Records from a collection

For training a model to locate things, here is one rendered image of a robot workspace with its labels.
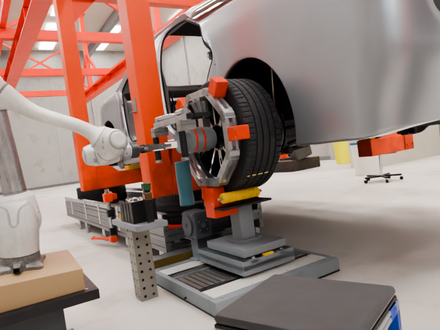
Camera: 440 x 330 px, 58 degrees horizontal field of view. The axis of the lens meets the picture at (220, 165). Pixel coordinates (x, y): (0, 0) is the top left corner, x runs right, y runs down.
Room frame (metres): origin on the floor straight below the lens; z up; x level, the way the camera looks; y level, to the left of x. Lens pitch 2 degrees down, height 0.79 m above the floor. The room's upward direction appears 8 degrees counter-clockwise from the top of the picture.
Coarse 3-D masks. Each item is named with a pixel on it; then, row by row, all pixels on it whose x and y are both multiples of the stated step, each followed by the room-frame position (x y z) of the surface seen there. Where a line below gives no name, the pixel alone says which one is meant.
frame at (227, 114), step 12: (192, 96) 2.28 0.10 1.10; (204, 96) 2.20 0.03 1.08; (216, 108) 2.08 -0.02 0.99; (228, 108) 2.06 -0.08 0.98; (228, 120) 2.03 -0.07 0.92; (228, 144) 2.02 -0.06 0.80; (192, 156) 2.47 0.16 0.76; (228, 156) 2.03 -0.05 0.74; (192, 168) 2.39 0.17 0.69; (228, 168) 2.08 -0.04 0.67; (204, 180) 2.27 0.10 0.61; (216, 180) 2.16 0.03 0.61; (228, 180) 2.16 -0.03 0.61
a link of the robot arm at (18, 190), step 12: (0, 108) 1.74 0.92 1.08; (0, 120) 1.74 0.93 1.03; (0, 132) 1.74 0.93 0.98; (0, 144) 1.74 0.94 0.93; (12, 144) 1.78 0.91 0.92; (0, 156) 1.74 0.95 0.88; (12, 156) 1.77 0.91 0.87; (0, 168) 1.75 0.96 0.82; (12, 168) 1.76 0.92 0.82; (0, 180) 1.76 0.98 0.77; (12, 180) 1.76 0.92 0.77; (12, 192) 1.76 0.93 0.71; (24, 192) 1.78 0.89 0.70; (0, 204) 1.75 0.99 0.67; (36, 204) 1.81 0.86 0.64
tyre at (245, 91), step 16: (240, 80) 2.26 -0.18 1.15; (240, 96) 2.08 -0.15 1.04; (256, 96) 2.12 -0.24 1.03; (240, 112) 2.04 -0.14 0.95; (256, 112) 2.07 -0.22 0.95; (272, 112) 2.12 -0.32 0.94; (256, 128) 2.04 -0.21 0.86; (272, 128) 2.10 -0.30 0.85; (240, 144) 2.08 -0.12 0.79; (256, 144) 2.05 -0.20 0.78; (272, 144) 2.10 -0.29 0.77; (240, 160) 2.09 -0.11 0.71; (256, 160) 2.08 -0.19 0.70; (272, 160) 2.15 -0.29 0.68; (208, 176) 2.40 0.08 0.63; (240, 176) 2.11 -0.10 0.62; (256, 176) 2.16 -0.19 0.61
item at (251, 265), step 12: (204, 252) 2.42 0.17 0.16; (216, 252) 2.40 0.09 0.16; (264, 252) 2.30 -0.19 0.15; (276, 252) 2.19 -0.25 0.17; (288, 252) 2.24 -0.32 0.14; (216, 264) 2.31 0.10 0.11; (228, 264) 2.20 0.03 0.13; (240, 264) 2.09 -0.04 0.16; (252, 264) 2.10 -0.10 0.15; (264, 264) 2.14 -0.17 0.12; (276, 264) 2.19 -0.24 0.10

▶ **EXERCISE REQUIREMENTS**:
Each entry above must come back exactly as written. Drop the images.

▶ **YOUR SOLUTION**:
For training a model to locate things, here is one rendered image of a robot workspace with its labels.
Camera: 440 x 330 px, 58 degrees horizontal field of view. The axis of the lens meets the picture at (220, 165). Pixel coordinates (x, y): (0, 0) is the top left corner, x runs right, y runs down.
Room frame (metres): origin on the floor straight below the lens; z up; x level, the way the camera looks; y level, to the left of x. Lens pitch 2 degrees down, height 0.79 m above the floor. The room's upward direction appears 8 degrees counter-clockwise from the top of the picture.
Coarse 3-D masks. Each item is named with a pixel on it; then, row by row, all pixels on it whose x and y are both multiples of the stated step, each followed by the room-frame position (x y z) of the surface seen there. Where a line below gives no name, the pixel alone says which one is meant.
frame at (227, 114), step 12: (192, 96) 2.28 0.10 1.10; (204, 96) 2.20 0.03 1.08; (216, 108) 2.08 -0.02 0.99; (228, 108) 2.06 -0.08 0.98; (228, 120) 2.03 -0.07 0.92; (228, 144) 2.02 -0.06 0.80; (192, 156) 2.47 0.16 0.76; (228, 156) 2.03 -0.05 0.74; (192, 168) 2.39 0.17 0.69; (228, 168) 2.08 -0.04 0.67; (204, 180) 2.27 0.10 0.61; (216, 180) 2.16 0.03 0.61; (228, 180) 2.16 -0.03 0.61
a link of the robot arm at (18, 190), step 12: (0, 108) 1.74 0.92 1.08; (0, 120) 1.74 0.93 1.03; (0, 132) 1.74 0.93 0.98; (0, 144) 1.74 0.94 0.93; (12, 144) 1.78 0.91 0.92; (0, 156) 1.74 0.95 0.88; (12, 156) 1.77 0.91 0.87; (0, 168) 1.75 0.96 0.82; (12, 168) 1.76 0.92 0.82; (0, 180) 1.76 0.98 0.77; (12, 180) 1.76 0.92 0.77; (12, 192) 1.76 0.93 0.71; (24, 192) 1.78 0.89 0.70; (0, 204) 1.75 0.99 0.67; (36, 204) 1.81 0.86 0.64
tyre at (245, 91), step 16: (240, 80) 2.26 -0.18 1.15; (240, 96) 2.08 -0.15 1.04; (256, 96) 2.12 -0.24 1.03; (240, 112) 2.04 -0.14 0.95; (256, 112) 2.07 -0.22 0.95; (272, 112) 2.12 -0.32 0.94; (256, 128) 2.04 -0.21 0.86; (272, 128) 2.10 -0.30 0.85; (240, 144) 2.08 -0.12 0.79; (256, 144) 2.05 -0.20 0.78; (272, 144) 2.10 -0.29 0.77; (240, 160) 2.09 -0.11 0.71; (256, 160) 2.08 -0.19 0.70; (272, 160) 2.15 -0.29 0.68; (208, 176) 2.40 0.08 0.63; (240, 176) 2.11 -0.10 0.62; (256, 176) 2.16 -0.19 0.61
item at (251, 265), step 12: (204, 252) 2.42 0.17 0.16; (216, 252) 2.40 0.09 0.16; (264, 252) 2.30 -0.19 0.15; (276, 252) 2.19 -0.25 0.17; (288, 252) 2.24 -0.32 0.14; (216, 264) 2.31 0.10 0.11; (228, 264) 2.20 0.03 0.13; (240, 264) 2.09 -0.04 0.16; (252, 264) 2.10 -0.10 0.15; (264, 264) 2.14 -0.17 0.12; (276, 264) 2.19 -0.24 0.10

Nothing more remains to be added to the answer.